Download & setup Apache Storm (0.9.3 is preferred).
ZooKeeper setup

Edit the config file in zookeeper installation directory, please refer to conf/example/zookeeper for an example.

Go to the install directory of Zookeeper, start Zookeeper with that config file.

You may run bin/zkCli.sh to verify if zookeeper is working properly.

Sometimes you may need to clean up the data inside zookeeper. First stop the server, then run "rm -rf /path/to/zookeeper/datadir" to clean the data dir. The directory is defined in your config file.
Kafka setup

When configuring Kafka and topic count, we need to ensure disk won't become bottleneck. It is suggested to start several brokers in each kafka node, and configure each broker several disks. Different brokers in the same node may share disks but have their own directories in the same disk. Our topic count is 16 for each kafka node, that is, if the kafka cluster contains only 1 kafka node, then we create topics with 16 partitions. For environment with 3 kafka nodes, we create topics with 48 partitions.

A typical set of kafka config files are config/serv1.properties till serv4.properties under kafka installation directory.

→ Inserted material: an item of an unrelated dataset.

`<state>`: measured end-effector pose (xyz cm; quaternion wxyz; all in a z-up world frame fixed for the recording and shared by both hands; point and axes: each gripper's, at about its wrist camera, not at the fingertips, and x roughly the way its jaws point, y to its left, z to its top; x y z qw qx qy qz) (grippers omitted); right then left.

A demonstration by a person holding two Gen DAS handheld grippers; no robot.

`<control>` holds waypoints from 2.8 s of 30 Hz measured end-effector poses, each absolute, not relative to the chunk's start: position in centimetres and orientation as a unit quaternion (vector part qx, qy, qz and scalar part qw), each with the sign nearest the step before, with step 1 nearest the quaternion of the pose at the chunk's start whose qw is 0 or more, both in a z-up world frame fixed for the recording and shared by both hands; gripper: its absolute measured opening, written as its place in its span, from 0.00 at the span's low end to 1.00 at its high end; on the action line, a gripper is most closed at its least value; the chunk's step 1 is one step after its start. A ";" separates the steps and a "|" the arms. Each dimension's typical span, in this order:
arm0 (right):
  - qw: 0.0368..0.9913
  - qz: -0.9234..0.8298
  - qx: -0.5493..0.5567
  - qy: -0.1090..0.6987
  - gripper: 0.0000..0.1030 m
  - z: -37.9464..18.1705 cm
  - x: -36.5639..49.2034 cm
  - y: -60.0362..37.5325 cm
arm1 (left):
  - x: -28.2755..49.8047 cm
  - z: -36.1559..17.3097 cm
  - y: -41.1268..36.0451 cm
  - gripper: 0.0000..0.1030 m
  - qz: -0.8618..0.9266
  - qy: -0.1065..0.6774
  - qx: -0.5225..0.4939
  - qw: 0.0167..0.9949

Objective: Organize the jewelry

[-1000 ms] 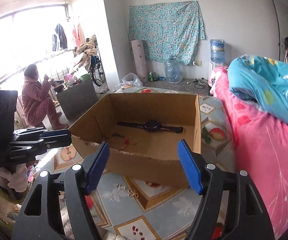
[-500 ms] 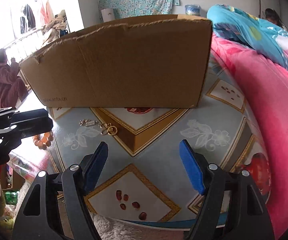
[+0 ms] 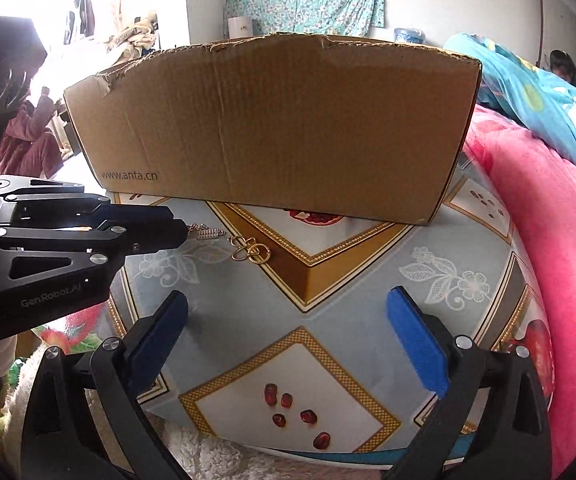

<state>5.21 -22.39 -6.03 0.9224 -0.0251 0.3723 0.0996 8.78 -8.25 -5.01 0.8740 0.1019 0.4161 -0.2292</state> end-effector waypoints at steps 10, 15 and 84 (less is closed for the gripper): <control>0.926 0.099 -0.023 0.363 0.94 -6.4 4.5 -22.2 | 9.2 -5.0 -9.4 0.12 -0.230 0.418 0.112 0.872; 0.926 0.100 -0.023 0.362 0.94 -6.4 4.2 -22.1 | 9.3 -5.0 -9.4 0.03 -0.230 0.417 0.110 0.872; 0.904 0.125 -0.016 0.409 0.34 -4.6 8.6 -20.6 | 8.4 -2.6 -1.7 0.00 -0.227 0.370 -0.049 0.900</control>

Ensure zookeeper configured in the config/servX.properties is working properly

To start 4 brokers on a node, go to the kafka install directory and run the following commands: "env JMX_PORT=10000 bin/kafka-server-start.sh config/serv1.properties" "env JMX_PORT=10001 bin/kafka-server-start.sh config/serv2.properties" "env JMX_PORT=10002 bin/kafka-server-start.sh config/serv3.properties" "env JMX_PORT=10003 bin/kafka-server-start.sh config/serv4.properties".

To see if kafka brokers are registered in zookeeper, go to zookeeper install directory and run bin/zkCli.sh to start zookeeper client window and run ls /brokers/ids.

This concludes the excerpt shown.